§ YOUR INSTRUCTIONS: Within the records below, find the line with "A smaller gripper" and the line with "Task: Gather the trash", then reproduce exactly those two lines and all lines between them, without any picture.

Stored dataset items:

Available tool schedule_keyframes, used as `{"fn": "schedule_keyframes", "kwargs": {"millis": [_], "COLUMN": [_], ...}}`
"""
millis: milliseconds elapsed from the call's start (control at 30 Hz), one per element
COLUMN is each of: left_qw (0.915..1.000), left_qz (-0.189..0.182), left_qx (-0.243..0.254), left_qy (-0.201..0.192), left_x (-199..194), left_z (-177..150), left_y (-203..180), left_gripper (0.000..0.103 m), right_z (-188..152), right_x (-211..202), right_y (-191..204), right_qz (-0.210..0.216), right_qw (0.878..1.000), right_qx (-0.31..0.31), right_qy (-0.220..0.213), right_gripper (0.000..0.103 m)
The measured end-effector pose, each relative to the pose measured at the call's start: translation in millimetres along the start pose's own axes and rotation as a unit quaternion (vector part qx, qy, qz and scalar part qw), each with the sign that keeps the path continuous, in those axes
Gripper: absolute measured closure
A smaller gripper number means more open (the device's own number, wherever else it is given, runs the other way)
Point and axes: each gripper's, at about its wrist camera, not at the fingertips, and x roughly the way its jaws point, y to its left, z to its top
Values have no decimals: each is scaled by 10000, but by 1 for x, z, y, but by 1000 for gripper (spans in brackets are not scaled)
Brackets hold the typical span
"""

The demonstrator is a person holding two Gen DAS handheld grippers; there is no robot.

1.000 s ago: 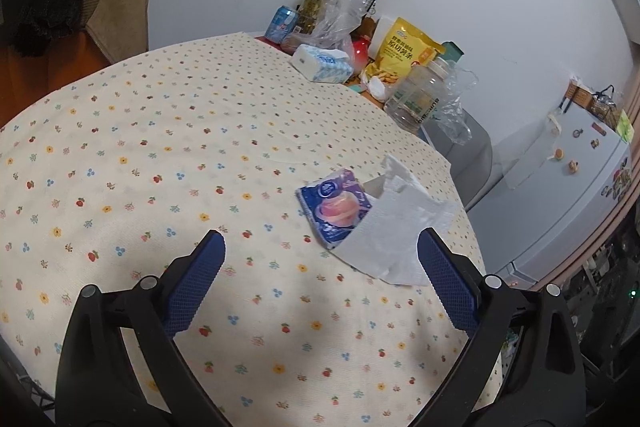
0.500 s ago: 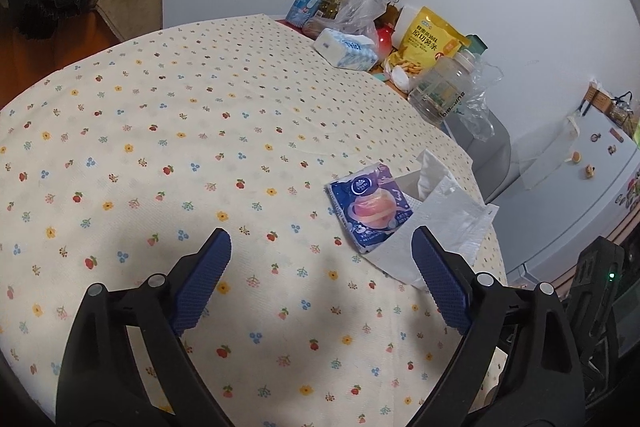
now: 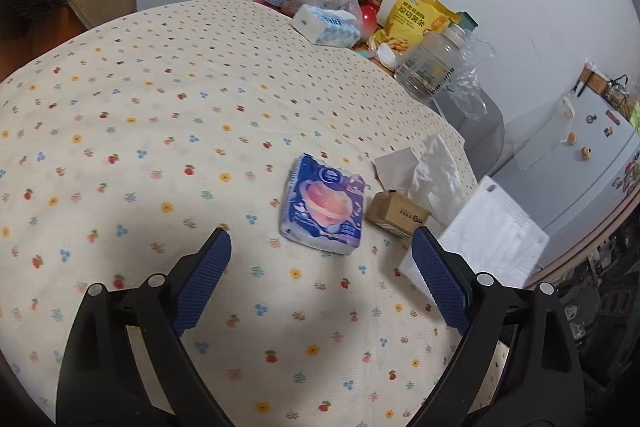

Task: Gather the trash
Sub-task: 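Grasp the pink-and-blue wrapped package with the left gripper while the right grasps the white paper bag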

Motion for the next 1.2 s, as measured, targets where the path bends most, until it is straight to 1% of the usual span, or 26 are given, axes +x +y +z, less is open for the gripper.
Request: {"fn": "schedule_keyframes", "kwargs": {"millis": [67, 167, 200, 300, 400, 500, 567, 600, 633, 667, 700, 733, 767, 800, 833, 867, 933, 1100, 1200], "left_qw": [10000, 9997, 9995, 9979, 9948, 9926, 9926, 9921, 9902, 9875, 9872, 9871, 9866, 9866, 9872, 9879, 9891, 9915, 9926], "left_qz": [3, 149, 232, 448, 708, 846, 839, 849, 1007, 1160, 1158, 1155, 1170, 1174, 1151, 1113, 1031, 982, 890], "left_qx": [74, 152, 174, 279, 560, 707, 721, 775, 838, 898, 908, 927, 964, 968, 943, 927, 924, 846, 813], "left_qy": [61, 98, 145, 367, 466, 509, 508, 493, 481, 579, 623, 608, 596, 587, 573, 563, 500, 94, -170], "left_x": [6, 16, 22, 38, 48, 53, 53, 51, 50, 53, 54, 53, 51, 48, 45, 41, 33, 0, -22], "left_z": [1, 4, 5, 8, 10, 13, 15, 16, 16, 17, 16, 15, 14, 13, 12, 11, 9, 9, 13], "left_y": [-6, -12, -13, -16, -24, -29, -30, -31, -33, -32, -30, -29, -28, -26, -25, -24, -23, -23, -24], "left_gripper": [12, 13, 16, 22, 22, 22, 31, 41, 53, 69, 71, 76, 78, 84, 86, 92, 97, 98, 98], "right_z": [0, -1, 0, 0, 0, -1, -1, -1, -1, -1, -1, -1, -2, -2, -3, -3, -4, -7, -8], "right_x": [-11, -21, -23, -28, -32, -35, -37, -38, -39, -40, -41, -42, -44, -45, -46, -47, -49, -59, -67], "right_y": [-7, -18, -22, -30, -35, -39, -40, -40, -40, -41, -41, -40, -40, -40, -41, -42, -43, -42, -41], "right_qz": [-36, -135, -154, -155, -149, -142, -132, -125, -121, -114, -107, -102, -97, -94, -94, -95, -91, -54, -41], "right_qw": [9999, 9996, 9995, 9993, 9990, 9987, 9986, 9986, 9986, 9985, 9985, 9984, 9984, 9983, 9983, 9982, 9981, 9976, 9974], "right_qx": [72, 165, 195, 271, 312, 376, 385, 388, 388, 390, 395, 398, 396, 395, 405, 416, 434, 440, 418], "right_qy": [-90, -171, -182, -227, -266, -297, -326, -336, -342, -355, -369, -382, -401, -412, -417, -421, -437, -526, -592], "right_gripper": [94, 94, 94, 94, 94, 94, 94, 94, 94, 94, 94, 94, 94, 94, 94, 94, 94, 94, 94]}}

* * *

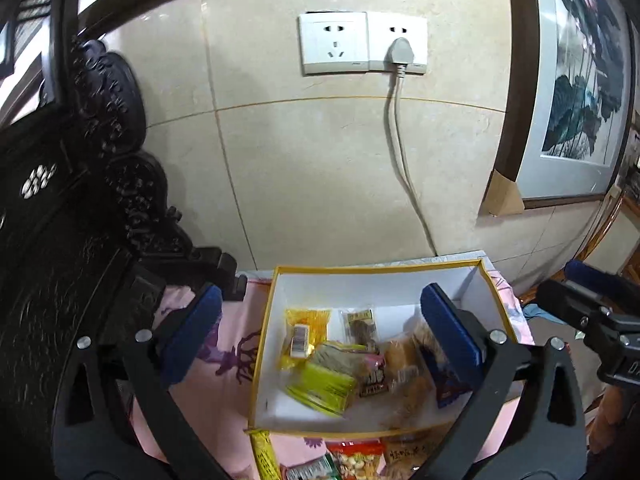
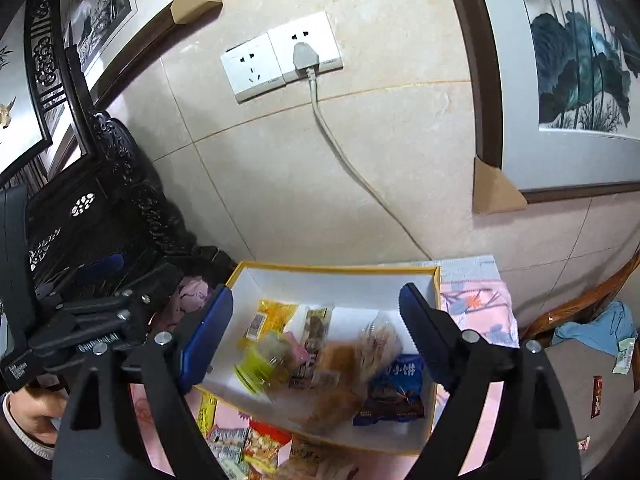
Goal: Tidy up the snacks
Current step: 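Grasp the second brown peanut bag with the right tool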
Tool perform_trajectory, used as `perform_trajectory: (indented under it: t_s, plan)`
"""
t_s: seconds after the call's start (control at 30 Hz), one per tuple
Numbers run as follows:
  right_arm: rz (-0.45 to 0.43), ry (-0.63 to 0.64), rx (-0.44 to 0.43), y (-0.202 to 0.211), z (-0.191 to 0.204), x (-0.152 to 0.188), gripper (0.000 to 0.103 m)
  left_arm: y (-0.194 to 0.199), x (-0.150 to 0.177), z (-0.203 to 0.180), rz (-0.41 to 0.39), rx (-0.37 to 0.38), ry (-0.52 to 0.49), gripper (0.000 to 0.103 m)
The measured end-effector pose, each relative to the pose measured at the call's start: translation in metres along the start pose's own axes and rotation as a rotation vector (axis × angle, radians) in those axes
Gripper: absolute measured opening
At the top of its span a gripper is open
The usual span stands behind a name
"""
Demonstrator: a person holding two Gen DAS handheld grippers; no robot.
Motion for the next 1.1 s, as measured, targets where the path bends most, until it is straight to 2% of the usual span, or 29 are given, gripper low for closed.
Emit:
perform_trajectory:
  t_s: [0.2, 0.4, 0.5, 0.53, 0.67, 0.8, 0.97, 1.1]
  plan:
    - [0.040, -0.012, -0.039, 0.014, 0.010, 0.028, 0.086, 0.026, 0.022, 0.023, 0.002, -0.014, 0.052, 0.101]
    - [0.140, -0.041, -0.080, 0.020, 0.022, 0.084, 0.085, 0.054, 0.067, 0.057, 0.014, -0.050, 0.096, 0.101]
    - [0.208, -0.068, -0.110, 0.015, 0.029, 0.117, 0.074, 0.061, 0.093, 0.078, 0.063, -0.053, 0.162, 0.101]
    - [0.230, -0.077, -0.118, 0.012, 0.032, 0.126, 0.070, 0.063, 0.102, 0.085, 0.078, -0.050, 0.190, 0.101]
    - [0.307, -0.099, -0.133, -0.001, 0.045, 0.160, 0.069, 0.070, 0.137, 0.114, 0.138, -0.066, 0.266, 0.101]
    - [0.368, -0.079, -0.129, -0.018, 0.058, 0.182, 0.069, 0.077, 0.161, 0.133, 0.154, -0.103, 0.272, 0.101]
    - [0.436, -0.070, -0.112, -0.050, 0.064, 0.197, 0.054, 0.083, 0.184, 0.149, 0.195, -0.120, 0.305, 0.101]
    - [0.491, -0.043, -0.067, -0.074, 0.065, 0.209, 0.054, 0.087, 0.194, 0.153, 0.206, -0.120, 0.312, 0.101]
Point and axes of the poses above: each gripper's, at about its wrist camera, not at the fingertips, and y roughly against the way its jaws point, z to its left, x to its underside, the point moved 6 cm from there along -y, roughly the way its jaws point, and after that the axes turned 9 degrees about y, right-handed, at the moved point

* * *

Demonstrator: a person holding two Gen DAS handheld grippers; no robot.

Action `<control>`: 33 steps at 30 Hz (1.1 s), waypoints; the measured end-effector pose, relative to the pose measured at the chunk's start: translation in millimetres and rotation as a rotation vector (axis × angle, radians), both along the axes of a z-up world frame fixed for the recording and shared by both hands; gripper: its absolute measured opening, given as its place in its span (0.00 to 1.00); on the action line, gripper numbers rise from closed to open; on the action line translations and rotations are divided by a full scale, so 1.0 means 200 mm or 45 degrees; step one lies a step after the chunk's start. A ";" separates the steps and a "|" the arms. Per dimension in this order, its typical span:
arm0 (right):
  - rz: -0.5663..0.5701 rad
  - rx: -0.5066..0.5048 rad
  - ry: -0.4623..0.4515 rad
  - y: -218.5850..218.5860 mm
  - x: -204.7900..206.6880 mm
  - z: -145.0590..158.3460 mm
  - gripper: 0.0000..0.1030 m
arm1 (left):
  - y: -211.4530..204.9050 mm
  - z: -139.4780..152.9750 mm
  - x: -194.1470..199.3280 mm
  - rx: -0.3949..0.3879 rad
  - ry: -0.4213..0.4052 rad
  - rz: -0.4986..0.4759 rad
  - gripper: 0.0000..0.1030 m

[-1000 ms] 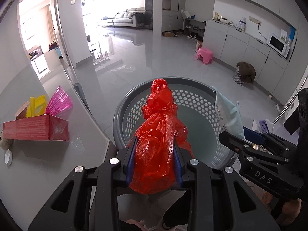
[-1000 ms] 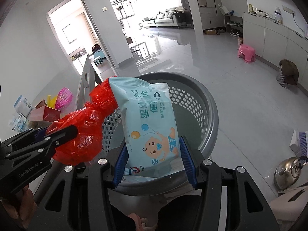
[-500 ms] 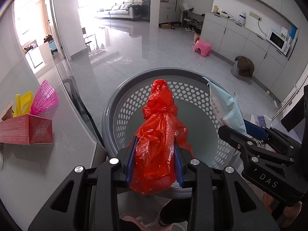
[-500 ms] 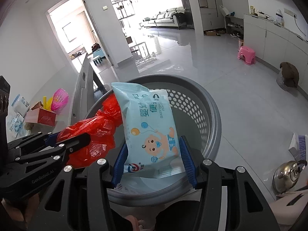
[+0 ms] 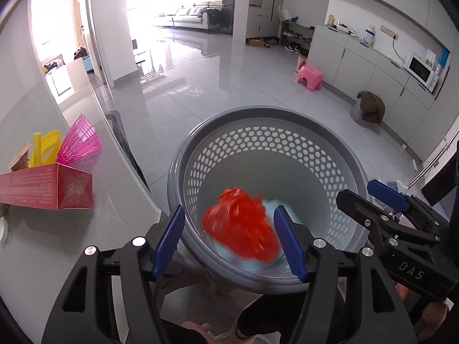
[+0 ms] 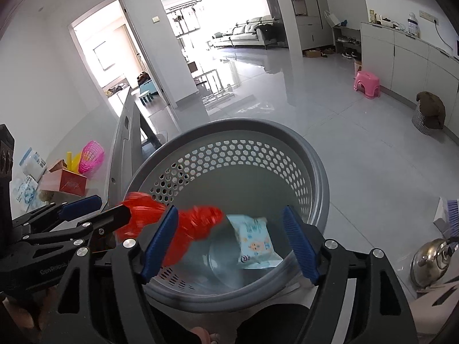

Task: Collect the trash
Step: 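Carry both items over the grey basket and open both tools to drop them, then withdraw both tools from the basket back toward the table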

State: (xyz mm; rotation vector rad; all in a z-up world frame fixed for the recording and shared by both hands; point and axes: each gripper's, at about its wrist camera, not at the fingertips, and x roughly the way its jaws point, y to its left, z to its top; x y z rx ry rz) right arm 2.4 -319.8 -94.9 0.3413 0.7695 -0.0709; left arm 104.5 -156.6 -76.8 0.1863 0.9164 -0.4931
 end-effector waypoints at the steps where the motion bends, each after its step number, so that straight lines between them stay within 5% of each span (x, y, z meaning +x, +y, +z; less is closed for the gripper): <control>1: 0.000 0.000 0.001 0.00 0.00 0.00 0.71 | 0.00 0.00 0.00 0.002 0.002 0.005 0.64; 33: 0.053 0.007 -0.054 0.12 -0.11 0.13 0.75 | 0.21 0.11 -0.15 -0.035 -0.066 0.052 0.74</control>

§ EXPECTED ANSWER:
A smaller gripper number means more open (the device's own number, wherever else it is given, runs the other way)
Point and axes: each gripper's, at about its wrist camera, not at the fingertips, and x roughly the way its jaws point, y to its left, z to its top
Values have no decimals: each is scaled by 10000, but by 1 for x, z, y, but by 1000 for gripper (spans in brackets are not scaled)
Brackets hold the typical span
"""

The demonstrator is a person holding two Gen DAS handheld grippers; there is no robot.

1.000 s ago: 
0.500 s ago: 
now: 

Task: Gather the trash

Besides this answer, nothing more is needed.